We provide an alternative approach to train logistic regression models by discretizing continuous variables via gradient boosting approach in a supervised fashion.

As one of the generalized linear models, traditional logistic regression on continuous variables implies that there is a monotonic relation between each predictor and the predicted probability. Binning or discretizing the continuous variables would be helpful when non-monotonic relation exists. In general, it is challenging to find the optimal binning for continuous variables. Too many bins may cause over-fitting and too few bins may not reveal the non-monotonic relation as much as possible. Thus, we propose to use boosting decision trees to construct a discrete logistic regression aiming at an automated binning process with good performance. Our algorithm is to construct a sequence of gradient boosting decision trees with at most 1 variable in each tree. Aggregating all decision trees with the same variable would result in the corresponding bins and the coefficients. And by aggregating all trees without variables we would get the intercept.

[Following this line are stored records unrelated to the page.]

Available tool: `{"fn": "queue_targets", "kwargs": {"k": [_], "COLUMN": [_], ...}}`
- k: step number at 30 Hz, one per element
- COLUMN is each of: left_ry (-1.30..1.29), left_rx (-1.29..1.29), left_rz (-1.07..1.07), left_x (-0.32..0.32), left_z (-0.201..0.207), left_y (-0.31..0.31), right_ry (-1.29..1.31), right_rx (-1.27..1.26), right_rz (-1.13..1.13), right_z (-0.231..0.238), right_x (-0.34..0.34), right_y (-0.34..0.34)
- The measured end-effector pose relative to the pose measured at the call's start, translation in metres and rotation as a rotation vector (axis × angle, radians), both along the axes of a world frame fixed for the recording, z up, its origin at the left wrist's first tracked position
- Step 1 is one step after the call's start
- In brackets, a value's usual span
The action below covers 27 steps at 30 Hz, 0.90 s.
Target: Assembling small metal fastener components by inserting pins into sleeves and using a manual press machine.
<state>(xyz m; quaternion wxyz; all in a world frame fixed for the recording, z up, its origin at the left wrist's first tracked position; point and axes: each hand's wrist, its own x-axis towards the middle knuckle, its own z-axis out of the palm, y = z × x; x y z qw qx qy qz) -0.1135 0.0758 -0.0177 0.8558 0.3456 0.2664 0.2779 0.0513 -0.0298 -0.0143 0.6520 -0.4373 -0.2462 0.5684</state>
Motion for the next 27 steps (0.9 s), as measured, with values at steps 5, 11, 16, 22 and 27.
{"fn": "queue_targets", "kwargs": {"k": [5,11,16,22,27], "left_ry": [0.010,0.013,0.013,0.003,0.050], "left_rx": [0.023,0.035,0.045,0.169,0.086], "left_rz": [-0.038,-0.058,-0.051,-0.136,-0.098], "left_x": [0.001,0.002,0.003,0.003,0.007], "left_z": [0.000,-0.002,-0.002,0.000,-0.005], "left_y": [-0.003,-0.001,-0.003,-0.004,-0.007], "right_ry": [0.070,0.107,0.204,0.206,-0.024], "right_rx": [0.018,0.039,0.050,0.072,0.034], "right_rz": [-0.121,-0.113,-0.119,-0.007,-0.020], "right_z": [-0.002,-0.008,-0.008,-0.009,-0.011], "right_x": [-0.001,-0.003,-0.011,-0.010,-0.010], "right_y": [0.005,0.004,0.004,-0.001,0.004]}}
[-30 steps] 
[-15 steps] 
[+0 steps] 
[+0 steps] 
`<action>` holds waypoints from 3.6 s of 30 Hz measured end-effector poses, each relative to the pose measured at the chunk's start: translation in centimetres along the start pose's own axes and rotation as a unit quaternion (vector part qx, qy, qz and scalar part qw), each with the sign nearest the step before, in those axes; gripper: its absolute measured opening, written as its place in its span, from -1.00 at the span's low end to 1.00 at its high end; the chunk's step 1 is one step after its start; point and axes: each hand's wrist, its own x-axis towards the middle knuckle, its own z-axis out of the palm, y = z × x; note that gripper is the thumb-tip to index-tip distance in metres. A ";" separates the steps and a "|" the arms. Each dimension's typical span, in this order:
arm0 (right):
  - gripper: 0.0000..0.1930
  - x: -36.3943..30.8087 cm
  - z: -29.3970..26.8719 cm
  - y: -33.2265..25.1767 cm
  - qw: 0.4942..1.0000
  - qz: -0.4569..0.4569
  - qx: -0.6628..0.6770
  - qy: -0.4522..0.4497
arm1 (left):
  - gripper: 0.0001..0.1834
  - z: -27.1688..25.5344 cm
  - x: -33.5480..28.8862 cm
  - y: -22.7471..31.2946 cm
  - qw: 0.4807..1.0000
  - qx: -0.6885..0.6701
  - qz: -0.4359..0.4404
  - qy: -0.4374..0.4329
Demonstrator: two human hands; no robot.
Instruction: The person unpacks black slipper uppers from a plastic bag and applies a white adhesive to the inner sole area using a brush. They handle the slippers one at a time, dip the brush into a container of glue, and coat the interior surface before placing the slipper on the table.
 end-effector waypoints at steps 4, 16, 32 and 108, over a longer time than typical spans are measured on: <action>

The model is defined as: $Pr(y=1|\mathbf{x}_i)= \frac 1{1+{\exp (- \sum_{j=1}^{m}{g(\mathbf{x}_{i,j})}- b)}},$ where $${g(\mathbf{x}_{i,j})}$$ denotes the coefficient of the bin which $${\mathbf{x}_{i,j}}$$ falls into and $${b}$$ denotes the intercept. Both coefficients and intercept are consolidated from boosting trees. More specifically, $g(\mathbf{x}_{i,j})=\sum_{k=1}^{K} f_k(\mathbf{x}_{i,j})\cdot I(\textrm{tree } k \textrm{ splits on variable } j),$ $b=\sum_{k=1}^{K} f_k\cdot I(\textrm{tree } k \textrm{ does not split on any variable}),$ where $$K$$ is the total number of trees and $${f_k}$$ is the output value for tree $${k}$$. Inside this package, we use xgboost package to train the underlying boosting trees.

# 2 Data Preparation

We use the public loan data from Lending Club (https://www.lendingclub.com/info/download-data.action) to illustrate how to use ‘dblr’ package to train discrete logistic regression model. Specifically, we use the term 36 months loans issued in 2007-2011.

library(data.table)

# use the first 20000 samples only
data <- fread('LoanStats3a.csv',skip = 1,nrows = 20000)

data36 <- data[term==" 36 months",c('loan_amnt','annual_inc','loan_status','dti','int_rate','installment','open_acc','purpose')]

head(data36,10)

Create the response variable y; y = 1 means charged off and y = 0 means full paid.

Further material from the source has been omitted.